Police sirens in the distance startled me and for some reason I covered the owl in snow before returning to the house. Police said they found me passed out on the back porch. A missing person’s report was filed 24 hours later when my mother still hadn’t shown up. I started blacking out, losing track of small chunks of time, and I started hearing voices. At first it was my mother’s voice, telling me the terror of the forest was coming for me. And then it was other voices entirely, telling me I was being watched, that I was going to be hunted. I increased my medication and forgot about the bird in my backyard entirely.

A month passed and my mother’s case was closed. It was ruled a suicide connected to her history of mental illness even though they never found a body.
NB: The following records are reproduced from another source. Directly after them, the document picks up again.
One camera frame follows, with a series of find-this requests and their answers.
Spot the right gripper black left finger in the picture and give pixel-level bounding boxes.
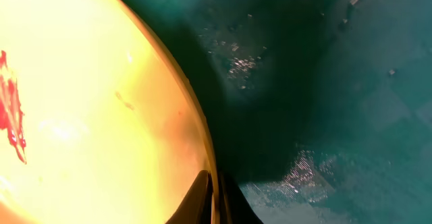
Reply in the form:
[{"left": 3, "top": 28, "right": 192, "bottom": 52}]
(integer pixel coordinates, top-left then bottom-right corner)
[{"left": 166, "top": 170, "right": 213, "bottom": 224}]

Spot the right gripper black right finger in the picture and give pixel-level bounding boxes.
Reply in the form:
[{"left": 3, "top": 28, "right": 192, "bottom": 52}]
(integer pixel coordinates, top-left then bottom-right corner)
[{"left": 218, "top": 171, "right": 263, "bottom": 224}]

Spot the teal plastic tray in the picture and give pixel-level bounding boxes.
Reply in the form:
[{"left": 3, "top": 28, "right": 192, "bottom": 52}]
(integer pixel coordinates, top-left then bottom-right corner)
[{"left": 122, "top": 0, "right": 431, "bottom": 223}]

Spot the yellow plate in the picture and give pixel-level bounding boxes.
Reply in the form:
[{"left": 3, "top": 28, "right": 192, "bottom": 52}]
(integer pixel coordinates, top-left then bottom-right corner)
[{"left": 1, "top": 0, "right": 216, "bottom": 223}]

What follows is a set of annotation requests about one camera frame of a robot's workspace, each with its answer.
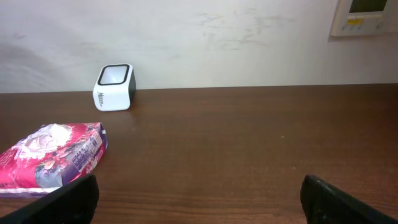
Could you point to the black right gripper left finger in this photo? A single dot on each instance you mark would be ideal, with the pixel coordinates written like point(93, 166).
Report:
point(74, 203)

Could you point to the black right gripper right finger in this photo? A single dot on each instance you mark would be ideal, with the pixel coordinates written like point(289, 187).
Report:
point(326, 204)

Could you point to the pink purple snack packet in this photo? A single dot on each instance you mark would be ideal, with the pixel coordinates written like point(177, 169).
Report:
point(51, 157)

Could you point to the white barcode scanner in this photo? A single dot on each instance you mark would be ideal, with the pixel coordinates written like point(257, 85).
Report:
point(115, 88)

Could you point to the beige wall control panel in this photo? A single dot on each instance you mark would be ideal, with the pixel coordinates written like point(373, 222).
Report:
point(354, 18)
I knew my mother had been suicidal, but for some reason I couldn’t accept that it as the cause of her disappearance. My mother was a drama queen and an event like that would have occurred in a manner accordingly where everyone could find her. My grandparents scheduled a funeral after she had been gone for three weeks, despite my attempts to convince them to wait until more evidence was found.

Breathing heavily I looked down at notebook in my lap, her last entry haunting me as I re-read the last line: “The one who signals in the dark, the terror of the forest. I have heard it’s cry in the night. It is coming for me.”

Slamming the journal shut I threw on my bathrobe and raced downstairs and sprinted into the backyard. The snow had melted since the night of her disappearance but despite looking everywhere I could not find the mysterious white owl I vaguely remembered fall from the fence. I began to dig up the earth, clawing at the ground with my bare hands, ripping up grass and turning over leaves. Dirty and distraught I looked up at the fence looming before me and paused as I heard a buzzing sound. I walked up to it and the sound became more distinct until I realized it was coming from an electrical wire running along the backside of the wood.

A crow screeched above my head, flying low as two more appeared from the trees. In a matter of minutes a whole murder of them were circling above my head, cawing in a specific pattern, over and over. The same tone, the same cadence simultaneously. As I stood there, frozen, unable to look away I heard a car alarm go off in the distance. All of a sudden the crows stopped and began to mimic the exact sound of the alarm and then flew off back into the forest.

My watch was beeping. I looked down to see my grandmother calling as the last crow froze in midair for several seconds before disappearing behind the trees.